### Exercise requirements
Whenever a line below holds the word "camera", copy that line.

--

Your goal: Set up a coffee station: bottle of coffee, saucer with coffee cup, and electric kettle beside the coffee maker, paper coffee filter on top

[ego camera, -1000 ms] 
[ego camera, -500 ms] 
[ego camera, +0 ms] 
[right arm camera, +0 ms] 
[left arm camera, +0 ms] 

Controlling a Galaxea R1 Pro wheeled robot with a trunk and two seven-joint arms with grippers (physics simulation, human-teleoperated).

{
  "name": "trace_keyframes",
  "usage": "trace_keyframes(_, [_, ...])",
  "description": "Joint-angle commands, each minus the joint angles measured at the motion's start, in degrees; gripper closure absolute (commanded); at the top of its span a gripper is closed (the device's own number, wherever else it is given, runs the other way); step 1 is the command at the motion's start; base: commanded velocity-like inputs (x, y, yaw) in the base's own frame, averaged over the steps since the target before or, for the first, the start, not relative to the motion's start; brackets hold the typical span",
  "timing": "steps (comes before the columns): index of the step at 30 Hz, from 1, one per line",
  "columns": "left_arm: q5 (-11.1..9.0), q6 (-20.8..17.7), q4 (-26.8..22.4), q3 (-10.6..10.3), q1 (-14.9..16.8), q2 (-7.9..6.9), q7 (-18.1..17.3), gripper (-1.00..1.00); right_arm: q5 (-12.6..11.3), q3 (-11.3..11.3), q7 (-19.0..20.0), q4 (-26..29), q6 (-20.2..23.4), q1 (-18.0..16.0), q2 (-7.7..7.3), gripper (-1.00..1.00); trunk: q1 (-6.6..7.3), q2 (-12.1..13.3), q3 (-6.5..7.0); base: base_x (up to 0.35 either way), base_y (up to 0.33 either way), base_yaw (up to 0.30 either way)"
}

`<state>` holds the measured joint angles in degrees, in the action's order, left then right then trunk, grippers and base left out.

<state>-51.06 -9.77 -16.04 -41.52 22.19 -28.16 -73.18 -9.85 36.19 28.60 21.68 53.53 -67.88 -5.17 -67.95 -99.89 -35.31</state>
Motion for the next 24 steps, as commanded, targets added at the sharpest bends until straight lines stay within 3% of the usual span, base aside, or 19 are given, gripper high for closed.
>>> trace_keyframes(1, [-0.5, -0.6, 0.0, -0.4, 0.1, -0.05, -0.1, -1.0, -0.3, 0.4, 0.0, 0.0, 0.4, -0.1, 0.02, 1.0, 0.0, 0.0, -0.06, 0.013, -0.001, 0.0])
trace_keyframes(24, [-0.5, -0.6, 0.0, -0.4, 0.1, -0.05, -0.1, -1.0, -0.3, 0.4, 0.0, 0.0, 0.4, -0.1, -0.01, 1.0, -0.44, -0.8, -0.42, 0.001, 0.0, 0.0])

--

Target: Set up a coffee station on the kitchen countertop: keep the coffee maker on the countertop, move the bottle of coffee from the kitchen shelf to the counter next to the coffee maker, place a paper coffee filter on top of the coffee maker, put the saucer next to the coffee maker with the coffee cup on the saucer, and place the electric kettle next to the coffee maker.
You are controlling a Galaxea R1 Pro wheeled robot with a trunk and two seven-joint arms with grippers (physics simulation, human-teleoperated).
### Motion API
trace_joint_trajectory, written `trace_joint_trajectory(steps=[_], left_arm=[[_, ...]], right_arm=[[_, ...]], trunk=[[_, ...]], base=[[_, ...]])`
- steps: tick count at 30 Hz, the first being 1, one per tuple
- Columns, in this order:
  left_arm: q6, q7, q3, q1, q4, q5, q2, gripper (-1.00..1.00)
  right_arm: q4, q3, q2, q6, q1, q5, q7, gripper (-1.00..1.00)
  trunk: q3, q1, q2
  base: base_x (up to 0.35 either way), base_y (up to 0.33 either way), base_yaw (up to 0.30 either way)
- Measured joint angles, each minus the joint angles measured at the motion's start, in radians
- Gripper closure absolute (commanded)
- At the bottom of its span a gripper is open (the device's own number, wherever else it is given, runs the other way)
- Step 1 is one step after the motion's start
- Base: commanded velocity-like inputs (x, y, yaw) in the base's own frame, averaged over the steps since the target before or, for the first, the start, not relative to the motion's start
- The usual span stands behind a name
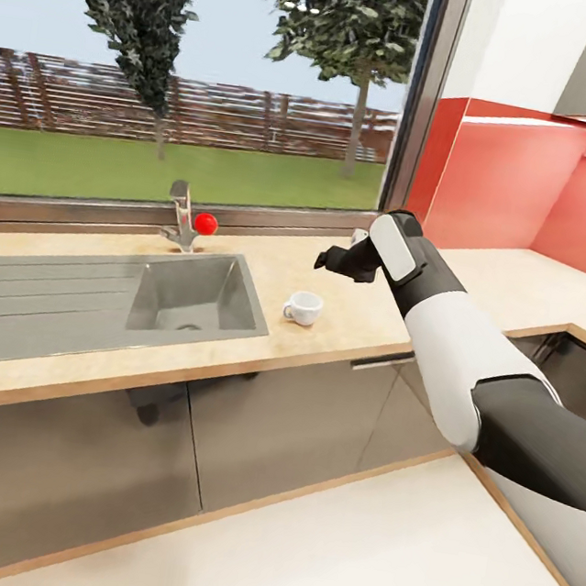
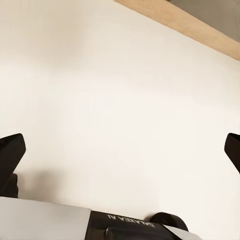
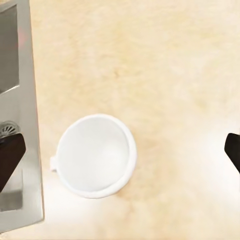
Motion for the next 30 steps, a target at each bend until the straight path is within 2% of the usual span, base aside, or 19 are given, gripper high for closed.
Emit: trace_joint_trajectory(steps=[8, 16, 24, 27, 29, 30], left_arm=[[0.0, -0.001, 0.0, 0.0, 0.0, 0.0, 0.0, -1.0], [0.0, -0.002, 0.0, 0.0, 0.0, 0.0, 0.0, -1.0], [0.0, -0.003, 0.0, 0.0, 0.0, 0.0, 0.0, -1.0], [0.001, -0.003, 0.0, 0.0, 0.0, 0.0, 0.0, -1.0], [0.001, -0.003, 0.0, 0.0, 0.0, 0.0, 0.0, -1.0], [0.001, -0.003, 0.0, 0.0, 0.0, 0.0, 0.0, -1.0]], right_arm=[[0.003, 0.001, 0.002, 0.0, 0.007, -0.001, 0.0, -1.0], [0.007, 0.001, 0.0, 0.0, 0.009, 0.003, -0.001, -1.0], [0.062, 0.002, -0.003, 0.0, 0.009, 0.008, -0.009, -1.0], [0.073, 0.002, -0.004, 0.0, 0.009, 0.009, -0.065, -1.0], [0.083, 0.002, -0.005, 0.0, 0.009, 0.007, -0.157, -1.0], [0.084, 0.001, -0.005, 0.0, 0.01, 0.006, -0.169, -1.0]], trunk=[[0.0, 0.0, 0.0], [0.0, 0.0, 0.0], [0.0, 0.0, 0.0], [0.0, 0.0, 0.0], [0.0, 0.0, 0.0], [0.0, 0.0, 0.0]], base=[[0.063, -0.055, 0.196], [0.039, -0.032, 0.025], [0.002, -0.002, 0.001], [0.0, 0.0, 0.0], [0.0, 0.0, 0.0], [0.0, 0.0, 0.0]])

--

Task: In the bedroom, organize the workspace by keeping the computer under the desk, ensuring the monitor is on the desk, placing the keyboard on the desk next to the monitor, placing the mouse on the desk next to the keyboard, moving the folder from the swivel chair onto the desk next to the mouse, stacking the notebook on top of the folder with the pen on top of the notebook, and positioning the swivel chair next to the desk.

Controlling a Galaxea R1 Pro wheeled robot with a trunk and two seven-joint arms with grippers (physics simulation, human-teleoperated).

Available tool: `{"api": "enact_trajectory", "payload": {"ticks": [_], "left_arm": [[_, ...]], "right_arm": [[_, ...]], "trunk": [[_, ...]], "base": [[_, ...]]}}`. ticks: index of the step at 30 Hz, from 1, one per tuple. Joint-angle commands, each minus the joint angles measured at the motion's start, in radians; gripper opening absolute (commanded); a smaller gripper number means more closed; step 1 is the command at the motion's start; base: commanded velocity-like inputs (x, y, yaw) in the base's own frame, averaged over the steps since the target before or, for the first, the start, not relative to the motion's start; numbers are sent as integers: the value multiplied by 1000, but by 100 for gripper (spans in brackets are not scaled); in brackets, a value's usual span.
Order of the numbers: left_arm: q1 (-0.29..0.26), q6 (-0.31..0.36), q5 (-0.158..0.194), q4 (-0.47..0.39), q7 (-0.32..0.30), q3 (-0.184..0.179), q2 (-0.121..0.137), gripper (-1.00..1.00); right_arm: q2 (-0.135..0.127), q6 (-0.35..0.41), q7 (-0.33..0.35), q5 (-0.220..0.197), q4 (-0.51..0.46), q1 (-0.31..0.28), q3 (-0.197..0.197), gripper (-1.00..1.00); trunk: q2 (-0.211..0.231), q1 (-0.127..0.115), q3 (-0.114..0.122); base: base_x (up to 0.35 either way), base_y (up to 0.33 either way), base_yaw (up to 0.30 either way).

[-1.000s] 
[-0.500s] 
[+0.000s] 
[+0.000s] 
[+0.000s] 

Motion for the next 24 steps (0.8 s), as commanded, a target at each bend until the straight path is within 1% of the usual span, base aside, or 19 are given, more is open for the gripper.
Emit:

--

### Output below
[ego camera, -1000 ms] 
[ego camera, -500 ms] 
[ego camera, +0 ms] 
[right arm camera, +0 ms] 
[left arm camera, +0 ms] 

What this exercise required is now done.